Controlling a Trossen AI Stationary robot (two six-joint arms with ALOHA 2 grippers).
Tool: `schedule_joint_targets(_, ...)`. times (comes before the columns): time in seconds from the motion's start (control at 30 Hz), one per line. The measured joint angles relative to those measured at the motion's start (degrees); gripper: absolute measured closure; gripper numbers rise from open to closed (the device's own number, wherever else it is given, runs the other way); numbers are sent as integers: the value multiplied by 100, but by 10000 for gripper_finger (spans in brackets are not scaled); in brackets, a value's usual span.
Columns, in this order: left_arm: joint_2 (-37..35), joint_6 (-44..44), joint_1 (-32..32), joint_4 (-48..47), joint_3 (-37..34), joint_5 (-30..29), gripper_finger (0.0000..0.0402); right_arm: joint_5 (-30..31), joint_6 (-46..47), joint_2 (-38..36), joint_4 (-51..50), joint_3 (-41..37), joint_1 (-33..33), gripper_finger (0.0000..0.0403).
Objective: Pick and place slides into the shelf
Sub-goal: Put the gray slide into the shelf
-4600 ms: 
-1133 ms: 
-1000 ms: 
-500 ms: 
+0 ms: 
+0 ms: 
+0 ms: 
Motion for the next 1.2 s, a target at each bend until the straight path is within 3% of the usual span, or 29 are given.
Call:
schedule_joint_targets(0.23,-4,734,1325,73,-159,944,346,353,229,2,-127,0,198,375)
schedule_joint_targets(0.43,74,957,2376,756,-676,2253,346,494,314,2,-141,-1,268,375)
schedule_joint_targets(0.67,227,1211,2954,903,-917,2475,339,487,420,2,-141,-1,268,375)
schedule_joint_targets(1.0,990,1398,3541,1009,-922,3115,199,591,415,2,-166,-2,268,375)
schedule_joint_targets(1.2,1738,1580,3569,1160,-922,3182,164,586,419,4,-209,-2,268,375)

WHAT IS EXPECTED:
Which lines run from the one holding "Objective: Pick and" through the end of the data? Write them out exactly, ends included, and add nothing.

SOLUTION:
Objective: Pick and place slides into the shelf
Sub-goal: Put the gray slide into the shelf
-4600 ms: 
-1133 ms: 
-1000 ms: 
-500 ms: 
+0 ms: 
+0 ms: 
+0 ms: 
Motion for the next 1.2 s, a target at each bend until the straight path is within 3% of the usual span, or 29 are given.
Call:
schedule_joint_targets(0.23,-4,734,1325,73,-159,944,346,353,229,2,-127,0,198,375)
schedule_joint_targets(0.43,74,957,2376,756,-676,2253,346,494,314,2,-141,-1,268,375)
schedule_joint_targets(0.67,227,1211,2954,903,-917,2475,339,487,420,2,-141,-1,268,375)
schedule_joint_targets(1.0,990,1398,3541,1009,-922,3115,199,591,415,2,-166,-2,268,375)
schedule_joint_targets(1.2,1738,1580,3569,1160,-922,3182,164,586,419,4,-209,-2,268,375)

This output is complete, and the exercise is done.